> _Activity_
Only the lines of the data holding the string "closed" need to be returned.

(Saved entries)

________

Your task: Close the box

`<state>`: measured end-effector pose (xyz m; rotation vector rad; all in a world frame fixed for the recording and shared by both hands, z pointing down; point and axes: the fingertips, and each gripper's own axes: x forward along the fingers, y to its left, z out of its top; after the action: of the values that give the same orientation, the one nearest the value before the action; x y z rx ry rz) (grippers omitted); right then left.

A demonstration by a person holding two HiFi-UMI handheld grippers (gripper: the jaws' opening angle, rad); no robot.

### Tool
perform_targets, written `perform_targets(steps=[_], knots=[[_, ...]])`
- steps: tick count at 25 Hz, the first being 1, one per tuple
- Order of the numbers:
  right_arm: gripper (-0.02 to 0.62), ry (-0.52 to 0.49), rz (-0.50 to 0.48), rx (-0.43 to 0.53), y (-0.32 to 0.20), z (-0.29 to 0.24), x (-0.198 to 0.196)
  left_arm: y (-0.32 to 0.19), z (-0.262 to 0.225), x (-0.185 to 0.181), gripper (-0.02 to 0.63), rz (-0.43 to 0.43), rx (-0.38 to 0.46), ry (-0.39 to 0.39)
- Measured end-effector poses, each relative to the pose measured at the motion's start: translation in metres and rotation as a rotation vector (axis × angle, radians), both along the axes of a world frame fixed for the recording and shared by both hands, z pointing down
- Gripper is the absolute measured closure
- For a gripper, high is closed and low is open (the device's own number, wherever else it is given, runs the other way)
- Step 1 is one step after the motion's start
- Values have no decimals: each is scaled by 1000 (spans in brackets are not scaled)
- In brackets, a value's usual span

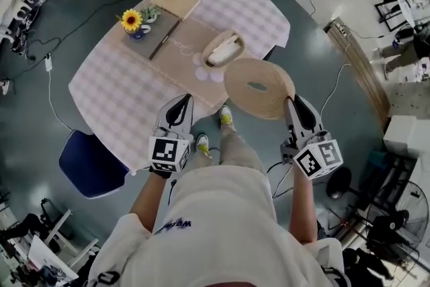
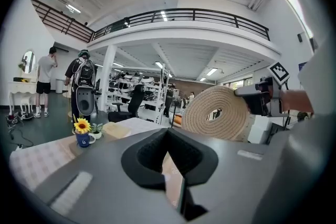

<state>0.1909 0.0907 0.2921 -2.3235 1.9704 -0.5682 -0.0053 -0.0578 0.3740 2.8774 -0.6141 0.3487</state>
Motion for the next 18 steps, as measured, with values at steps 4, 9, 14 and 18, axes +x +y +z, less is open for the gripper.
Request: perform_targets(steps=[4,9,14,18], knots=[[520,-25,-48,-30,-19,13,15,-9,20,10,604,-18,-26,-38],[520,-48,-112,-67,-42,34,26,-23,41,20,603,-56,-45,-59],[520,-70,-169,-89,-66,49,31,-30,56,31,603,-65,-47,-86],[520,-92,-244,-93,-92,57,38,-41,65,37,603,-103,-38,-102]])
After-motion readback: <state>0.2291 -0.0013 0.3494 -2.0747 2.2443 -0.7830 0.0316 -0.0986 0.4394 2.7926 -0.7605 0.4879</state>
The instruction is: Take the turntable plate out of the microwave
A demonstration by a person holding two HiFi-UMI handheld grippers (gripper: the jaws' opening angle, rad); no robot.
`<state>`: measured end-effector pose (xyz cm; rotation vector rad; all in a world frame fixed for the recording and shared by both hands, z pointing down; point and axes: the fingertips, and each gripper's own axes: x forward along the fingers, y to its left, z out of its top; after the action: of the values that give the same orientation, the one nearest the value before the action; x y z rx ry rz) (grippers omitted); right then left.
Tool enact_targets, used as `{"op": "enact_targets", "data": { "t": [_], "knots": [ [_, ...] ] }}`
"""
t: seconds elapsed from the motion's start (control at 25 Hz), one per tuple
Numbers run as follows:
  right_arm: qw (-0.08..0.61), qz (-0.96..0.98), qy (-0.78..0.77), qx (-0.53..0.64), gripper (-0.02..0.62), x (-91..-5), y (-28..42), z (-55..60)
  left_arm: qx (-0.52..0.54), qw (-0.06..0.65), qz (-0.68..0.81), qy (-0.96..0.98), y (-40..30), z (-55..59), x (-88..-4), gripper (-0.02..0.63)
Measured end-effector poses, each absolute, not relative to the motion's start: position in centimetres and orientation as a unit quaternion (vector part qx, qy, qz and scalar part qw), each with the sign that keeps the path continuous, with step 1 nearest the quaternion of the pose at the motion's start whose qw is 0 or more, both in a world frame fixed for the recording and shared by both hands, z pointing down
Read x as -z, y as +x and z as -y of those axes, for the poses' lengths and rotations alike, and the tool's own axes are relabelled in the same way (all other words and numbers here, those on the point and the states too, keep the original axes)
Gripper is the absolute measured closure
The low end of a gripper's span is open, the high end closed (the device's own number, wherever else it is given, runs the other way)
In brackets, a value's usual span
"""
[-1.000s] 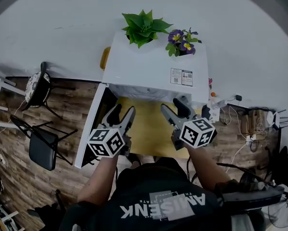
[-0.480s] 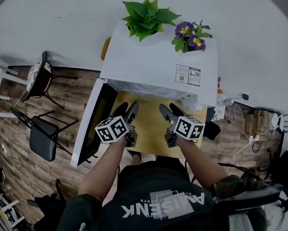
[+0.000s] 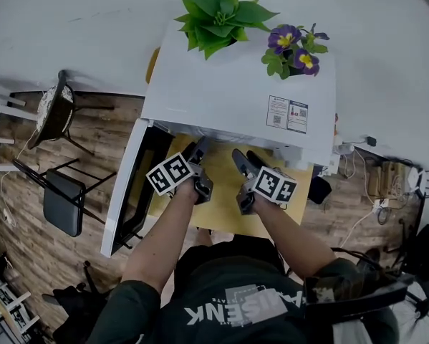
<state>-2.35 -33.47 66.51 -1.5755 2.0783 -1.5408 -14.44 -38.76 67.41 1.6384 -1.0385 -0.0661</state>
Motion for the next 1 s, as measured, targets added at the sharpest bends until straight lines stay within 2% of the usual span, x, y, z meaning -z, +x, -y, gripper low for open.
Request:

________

> _Task answer_
- For a gripper, high is closed and low is open (the device's own number, wherever else it is given, runs the other way)
The low end of a gripper's span is open, the high end closed (the device's own number, wherever else it is given, runs the other way)

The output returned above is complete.